- _PROBLEM TO SOLVE_: If a line in the records below includes the word "filled", count it, then give the total and nothing else.

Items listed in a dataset
== Segment start ==
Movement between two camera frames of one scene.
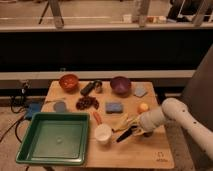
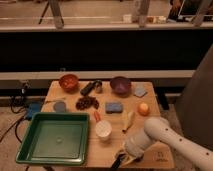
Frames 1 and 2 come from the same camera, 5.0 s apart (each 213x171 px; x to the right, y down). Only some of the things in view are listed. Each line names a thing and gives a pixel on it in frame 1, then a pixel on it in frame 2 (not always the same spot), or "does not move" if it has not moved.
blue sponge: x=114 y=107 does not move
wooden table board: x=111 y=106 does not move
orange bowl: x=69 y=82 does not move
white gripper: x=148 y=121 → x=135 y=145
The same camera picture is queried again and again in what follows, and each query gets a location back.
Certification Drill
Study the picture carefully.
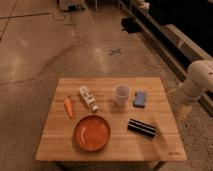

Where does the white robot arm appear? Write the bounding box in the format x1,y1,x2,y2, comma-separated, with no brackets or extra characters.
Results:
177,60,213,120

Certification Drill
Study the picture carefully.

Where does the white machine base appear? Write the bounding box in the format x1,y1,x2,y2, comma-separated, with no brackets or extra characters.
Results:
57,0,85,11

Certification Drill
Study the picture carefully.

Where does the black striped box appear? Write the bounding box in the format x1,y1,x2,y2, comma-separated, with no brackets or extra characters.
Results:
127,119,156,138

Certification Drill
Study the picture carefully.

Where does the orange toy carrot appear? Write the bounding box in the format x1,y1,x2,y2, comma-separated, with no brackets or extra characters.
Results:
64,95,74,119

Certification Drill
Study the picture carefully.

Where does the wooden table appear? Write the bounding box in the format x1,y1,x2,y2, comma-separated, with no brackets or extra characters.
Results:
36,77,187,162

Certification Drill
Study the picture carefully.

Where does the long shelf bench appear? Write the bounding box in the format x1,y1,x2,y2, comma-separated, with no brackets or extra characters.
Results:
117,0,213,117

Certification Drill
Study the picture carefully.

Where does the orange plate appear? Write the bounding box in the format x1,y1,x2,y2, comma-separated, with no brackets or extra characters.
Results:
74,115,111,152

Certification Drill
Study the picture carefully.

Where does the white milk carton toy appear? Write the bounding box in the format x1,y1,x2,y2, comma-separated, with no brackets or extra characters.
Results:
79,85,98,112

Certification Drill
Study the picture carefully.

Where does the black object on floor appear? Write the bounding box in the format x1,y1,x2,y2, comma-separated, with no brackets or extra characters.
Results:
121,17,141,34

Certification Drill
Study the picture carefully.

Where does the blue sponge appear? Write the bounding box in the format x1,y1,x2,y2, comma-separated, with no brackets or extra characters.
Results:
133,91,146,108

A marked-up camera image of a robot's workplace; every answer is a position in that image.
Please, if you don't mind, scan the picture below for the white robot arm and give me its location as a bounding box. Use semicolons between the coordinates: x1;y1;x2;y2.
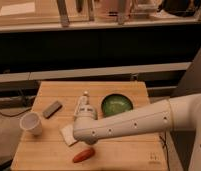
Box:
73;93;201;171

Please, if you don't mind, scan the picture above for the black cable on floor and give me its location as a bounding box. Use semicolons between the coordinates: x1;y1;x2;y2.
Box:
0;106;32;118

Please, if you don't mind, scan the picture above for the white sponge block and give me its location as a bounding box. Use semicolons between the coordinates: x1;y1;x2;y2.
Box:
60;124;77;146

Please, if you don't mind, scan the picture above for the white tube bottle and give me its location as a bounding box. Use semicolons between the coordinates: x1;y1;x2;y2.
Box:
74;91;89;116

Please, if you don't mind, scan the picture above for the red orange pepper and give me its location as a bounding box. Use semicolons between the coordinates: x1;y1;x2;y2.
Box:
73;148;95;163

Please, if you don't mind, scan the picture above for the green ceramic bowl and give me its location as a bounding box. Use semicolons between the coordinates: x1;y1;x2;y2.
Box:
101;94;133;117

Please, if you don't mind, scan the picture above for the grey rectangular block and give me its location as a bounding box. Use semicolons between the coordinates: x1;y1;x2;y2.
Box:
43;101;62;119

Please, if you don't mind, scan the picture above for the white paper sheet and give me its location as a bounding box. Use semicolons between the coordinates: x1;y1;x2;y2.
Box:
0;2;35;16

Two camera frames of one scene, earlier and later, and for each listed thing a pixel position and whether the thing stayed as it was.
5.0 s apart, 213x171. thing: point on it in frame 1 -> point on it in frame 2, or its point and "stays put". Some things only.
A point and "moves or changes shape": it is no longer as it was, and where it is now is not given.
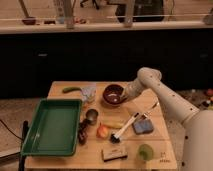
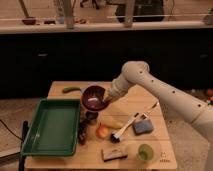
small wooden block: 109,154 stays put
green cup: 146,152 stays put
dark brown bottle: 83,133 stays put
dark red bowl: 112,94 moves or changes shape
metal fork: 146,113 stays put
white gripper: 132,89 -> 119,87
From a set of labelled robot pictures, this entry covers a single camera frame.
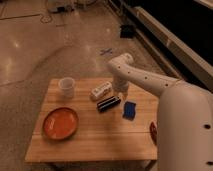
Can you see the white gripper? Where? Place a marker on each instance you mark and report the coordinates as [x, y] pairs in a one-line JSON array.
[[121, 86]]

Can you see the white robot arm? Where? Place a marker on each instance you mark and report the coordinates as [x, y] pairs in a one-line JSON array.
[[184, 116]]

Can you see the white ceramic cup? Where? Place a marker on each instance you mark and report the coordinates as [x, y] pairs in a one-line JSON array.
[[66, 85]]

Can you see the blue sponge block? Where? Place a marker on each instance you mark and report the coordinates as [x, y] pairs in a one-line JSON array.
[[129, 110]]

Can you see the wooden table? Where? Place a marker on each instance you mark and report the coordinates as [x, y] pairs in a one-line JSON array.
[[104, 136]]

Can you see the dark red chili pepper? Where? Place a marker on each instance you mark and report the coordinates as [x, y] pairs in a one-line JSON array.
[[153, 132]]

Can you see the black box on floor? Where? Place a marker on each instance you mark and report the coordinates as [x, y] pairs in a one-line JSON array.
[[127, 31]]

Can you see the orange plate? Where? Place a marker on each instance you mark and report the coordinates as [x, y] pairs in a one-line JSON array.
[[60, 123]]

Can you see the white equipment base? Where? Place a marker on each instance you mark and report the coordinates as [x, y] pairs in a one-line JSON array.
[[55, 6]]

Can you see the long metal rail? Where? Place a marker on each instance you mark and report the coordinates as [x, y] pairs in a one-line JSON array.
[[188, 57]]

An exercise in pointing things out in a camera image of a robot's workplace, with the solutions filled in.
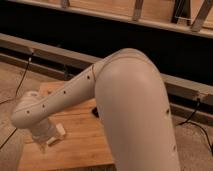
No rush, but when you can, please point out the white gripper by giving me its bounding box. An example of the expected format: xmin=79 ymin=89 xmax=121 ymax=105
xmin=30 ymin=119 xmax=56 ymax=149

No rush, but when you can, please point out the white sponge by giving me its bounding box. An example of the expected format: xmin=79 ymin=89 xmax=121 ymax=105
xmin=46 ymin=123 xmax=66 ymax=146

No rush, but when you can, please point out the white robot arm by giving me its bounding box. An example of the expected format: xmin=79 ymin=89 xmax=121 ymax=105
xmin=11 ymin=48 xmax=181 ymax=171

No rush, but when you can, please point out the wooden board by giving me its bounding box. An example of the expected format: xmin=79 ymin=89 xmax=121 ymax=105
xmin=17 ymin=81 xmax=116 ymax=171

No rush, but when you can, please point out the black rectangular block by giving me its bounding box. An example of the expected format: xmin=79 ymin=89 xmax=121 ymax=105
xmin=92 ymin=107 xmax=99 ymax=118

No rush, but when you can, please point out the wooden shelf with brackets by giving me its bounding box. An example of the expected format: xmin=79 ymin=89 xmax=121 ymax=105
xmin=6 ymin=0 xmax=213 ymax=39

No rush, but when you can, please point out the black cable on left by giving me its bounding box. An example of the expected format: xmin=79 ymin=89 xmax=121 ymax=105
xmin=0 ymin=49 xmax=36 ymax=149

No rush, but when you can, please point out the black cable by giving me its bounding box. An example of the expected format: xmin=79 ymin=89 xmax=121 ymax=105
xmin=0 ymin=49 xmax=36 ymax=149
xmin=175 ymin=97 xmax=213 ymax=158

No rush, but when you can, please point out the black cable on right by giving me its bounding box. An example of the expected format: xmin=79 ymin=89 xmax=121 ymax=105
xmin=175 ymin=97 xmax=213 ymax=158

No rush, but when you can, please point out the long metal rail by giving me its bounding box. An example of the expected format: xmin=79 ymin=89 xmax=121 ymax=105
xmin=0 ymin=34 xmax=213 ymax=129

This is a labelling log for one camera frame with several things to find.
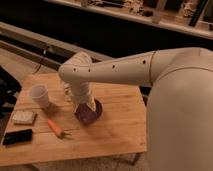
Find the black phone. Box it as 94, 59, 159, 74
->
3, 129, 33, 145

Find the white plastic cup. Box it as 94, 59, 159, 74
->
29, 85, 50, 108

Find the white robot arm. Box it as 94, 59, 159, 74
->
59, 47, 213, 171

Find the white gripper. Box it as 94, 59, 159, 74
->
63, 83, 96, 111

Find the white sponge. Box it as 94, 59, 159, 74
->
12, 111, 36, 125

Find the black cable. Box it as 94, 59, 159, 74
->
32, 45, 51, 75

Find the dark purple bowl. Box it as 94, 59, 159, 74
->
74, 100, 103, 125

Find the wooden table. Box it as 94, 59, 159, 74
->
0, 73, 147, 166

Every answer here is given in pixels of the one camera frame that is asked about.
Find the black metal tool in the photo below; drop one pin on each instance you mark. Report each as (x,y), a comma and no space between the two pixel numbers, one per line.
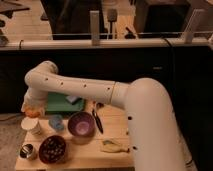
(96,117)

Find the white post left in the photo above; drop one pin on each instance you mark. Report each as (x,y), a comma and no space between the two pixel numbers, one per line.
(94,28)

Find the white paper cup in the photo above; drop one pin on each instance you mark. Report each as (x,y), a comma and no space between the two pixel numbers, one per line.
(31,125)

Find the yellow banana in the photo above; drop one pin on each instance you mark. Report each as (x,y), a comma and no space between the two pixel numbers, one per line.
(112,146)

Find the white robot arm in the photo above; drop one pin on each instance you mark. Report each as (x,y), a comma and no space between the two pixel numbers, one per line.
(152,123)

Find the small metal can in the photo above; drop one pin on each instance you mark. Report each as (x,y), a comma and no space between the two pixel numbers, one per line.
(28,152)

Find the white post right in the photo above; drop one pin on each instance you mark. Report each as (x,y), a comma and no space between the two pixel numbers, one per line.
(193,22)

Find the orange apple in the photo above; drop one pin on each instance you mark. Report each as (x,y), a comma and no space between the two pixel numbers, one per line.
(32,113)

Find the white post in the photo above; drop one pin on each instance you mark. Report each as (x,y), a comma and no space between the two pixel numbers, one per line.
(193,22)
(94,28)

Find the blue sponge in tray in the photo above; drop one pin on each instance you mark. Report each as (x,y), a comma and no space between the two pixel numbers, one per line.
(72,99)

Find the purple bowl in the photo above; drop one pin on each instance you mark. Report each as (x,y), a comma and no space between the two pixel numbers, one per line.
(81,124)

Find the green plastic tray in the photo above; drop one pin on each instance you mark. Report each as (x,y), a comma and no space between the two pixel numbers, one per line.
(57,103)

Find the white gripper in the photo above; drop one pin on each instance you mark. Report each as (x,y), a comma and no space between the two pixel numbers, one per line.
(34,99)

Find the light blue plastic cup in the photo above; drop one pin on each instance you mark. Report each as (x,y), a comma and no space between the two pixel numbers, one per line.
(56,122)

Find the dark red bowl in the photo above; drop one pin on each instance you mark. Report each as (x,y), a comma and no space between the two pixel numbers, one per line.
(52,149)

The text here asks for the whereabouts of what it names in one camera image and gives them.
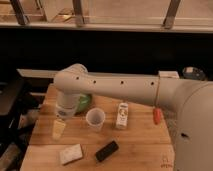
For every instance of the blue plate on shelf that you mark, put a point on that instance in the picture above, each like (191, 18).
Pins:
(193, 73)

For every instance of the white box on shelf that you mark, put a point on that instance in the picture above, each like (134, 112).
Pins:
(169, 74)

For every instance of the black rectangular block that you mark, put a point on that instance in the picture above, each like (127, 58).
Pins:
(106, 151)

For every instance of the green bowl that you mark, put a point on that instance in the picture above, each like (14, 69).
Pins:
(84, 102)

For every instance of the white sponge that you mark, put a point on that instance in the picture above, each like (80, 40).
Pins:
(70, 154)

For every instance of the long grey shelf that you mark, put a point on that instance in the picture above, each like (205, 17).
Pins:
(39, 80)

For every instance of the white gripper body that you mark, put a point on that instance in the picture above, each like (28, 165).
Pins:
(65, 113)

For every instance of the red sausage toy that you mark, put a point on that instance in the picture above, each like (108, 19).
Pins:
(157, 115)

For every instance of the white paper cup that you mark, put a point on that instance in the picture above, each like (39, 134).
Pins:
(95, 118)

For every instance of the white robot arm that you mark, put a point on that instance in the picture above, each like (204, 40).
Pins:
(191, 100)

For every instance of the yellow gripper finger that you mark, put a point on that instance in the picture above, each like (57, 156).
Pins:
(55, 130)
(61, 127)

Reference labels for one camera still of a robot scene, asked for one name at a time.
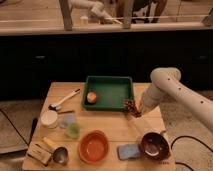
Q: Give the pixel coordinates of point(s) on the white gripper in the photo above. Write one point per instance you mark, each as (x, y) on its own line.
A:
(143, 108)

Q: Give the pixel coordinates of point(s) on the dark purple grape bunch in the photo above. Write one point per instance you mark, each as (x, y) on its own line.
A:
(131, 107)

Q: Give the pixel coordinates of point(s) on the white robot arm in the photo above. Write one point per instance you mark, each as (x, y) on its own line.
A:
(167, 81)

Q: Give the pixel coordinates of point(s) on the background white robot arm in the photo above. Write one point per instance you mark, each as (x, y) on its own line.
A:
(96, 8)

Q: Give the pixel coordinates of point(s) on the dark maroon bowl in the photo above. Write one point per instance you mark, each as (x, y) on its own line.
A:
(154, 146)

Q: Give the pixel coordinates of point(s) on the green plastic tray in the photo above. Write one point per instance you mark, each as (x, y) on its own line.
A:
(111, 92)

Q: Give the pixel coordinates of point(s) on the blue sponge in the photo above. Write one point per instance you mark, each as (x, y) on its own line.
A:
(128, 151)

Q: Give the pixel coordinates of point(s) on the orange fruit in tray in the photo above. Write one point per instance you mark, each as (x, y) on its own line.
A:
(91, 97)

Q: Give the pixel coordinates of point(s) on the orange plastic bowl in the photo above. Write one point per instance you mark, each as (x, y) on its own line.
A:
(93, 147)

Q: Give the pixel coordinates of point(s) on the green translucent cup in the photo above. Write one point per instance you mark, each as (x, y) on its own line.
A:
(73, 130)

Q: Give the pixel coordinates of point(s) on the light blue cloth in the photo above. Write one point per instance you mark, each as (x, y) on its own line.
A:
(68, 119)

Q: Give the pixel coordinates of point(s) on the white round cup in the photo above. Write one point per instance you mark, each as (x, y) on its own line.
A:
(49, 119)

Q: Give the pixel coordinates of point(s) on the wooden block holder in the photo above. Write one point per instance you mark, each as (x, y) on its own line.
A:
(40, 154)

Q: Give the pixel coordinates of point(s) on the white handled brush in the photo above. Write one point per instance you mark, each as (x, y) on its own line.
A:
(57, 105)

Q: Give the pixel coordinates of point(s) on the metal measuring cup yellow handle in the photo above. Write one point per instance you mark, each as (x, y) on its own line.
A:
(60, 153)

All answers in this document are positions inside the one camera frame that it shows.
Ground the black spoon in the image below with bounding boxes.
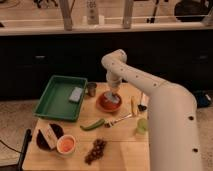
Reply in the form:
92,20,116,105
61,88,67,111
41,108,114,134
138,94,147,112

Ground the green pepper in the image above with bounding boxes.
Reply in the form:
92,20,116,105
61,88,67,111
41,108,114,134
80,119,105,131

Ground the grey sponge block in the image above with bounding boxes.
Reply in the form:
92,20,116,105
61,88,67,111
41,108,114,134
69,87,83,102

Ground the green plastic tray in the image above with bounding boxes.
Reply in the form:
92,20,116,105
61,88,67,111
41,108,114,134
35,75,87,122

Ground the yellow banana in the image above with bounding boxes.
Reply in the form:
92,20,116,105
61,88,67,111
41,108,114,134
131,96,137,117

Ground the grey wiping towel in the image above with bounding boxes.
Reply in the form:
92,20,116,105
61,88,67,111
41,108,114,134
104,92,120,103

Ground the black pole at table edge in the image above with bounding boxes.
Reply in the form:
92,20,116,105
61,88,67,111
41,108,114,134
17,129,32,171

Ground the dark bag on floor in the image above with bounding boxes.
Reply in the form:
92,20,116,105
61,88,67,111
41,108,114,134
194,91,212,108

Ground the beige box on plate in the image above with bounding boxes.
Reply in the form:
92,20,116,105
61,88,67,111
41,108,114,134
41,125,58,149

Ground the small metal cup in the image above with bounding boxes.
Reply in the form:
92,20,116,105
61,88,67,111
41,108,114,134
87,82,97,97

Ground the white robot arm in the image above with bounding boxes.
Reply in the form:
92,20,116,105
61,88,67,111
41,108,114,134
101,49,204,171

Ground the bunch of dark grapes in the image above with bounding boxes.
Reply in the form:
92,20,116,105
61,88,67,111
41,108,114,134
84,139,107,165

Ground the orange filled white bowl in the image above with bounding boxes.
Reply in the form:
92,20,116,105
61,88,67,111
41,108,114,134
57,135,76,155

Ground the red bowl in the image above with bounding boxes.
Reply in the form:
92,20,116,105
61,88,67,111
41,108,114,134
== Segment end ==
- _ANSWER FOR THE TASK_: 2